I wish Njisane all the best at Rio and beyond, and thank him for his national service.
Nobody really knows the sacrifices that athletes make to represent at the highest level. Partying and liming literally gets put on hold. I think about Thema giving up her scholarship for nothing. I wish Njisane all the best after the Olympics. Hopefully he has a plan to further his studies and have a successful career after cycling. Who knows if an Olympic medal is on the cards he might change his mind about giving up cycling altogether. I’m not sure what is a lucrative career path for a retired world class cyclist…what sort of income can be gained from endorsements etc. Hopefully he has a good team to help him plan for this.
People who speak French see where the problem lay; it was nothing but a typo. Instead of a sOigneur (somebody to take care of him), the TTCF thought he wanted a sEigneur (somebody to boss him around). Once Njisane publicly corrected that spelling error, magic! Problem solved..

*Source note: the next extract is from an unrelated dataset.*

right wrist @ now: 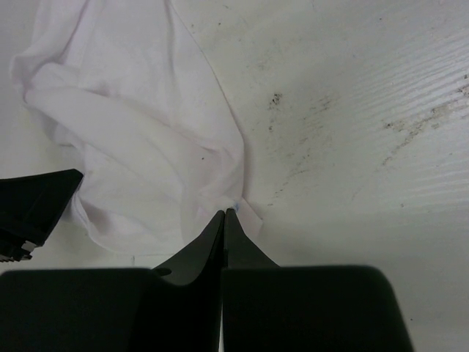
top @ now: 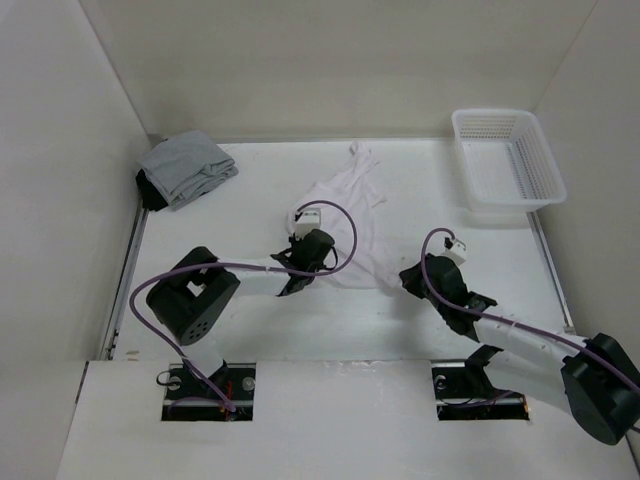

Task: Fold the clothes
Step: Flatten the tank top out

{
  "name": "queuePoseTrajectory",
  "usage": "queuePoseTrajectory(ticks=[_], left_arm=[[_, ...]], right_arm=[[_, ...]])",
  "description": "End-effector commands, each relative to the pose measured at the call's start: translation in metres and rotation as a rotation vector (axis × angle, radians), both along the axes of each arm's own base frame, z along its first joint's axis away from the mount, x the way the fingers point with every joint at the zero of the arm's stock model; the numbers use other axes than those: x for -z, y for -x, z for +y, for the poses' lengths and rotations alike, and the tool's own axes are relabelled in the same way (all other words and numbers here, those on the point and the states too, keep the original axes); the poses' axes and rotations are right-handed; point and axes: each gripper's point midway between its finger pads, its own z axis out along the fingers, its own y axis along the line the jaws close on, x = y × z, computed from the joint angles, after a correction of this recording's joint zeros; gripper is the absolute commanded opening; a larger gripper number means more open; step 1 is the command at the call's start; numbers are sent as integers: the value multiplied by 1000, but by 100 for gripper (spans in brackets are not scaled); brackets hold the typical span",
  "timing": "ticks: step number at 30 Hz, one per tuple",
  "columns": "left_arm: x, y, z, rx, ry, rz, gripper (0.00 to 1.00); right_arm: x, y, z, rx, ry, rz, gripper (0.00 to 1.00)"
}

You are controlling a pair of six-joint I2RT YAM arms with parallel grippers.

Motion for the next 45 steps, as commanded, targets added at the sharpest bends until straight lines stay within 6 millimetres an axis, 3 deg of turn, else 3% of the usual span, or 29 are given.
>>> queuePoseTrajectory(ticks=[1,9,18,22,26,30,34,37,41,45], left_arm=[[-17,1,7,-30,28,-51,15],[-32,34,43,-130,135,-96,3],[-47,82,59,-128,288,-85,1],[-32,111,60,-86,295,-46,7],[-5,128,85,-166,283,12,18],[-25,122,101,-234,329,-43,24],[-33,122,90,-218,389,-23,35],[-22,129,77,-203,405,65,36],[-5,136,75,-211,370,146,36],[0,136,65,-189,372,178,38]], right_arm=[[-5,-4,6,-17,-19,-37,0],[-3,-2,3,-19,-19,-37,0],[-2,-1,2,-21,-15,-31,1],[0,0,-2,-9,-13,-20,1],[7,11,-2,-11,-39,31,1],[8,25,-11,20,-65,69,0],[2,30,-22,51,-74,61,0],[1,28,-25,59,-75,53,0],[1,25,-21,44,-75,47,0],[0,23,-19,44,-76,46,1]])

or ride for a country that respects his sport and his ability
Lasana Liburd, take a bow for making this a front burner issue and for equating the TTCF with the TTGF. If only for shame alone no one wants to be noted as their sport’s equivalent of the TTGF administration. Finally at least one athlete can truly focus on his sport alone.
Actually, Gene Samuel takes the credit for equating the TTCF with the TTGF. And interestingly, the TTCF president pointed out (without hearing Gene or being prompted) that they certainly were NOT the TTGF.
So it seems that the TTGF is now the unwritten standard bearer for poor sport governance and anti-athlete behaviour.
I am happy at least that his appeal was heard. Thema’s appeals to be reinstated at the test event were ignored by TTGF.
It it is still sad when an athlete considers retirement at that age though. I hope he just needs to recharge his batteries.
We have to acknowledge that certain sports in this small country don’t receive the financial support that they should given the talent pool at present. I know some choose to walk away because the candle ends up burning at both ends and costs more than the funeral.
(Meticulously mixed matching metaphors.)
To be honest, when you add up match fees over the years, a decent footballer like Radanfah Abu Bakr will probably earn a lot more from representing his country than an Olympic medalist like say Marc Burns, who was among the top ten sprinters in the world.
Oh to have been a fly on the wall for that mediation… What a reversal.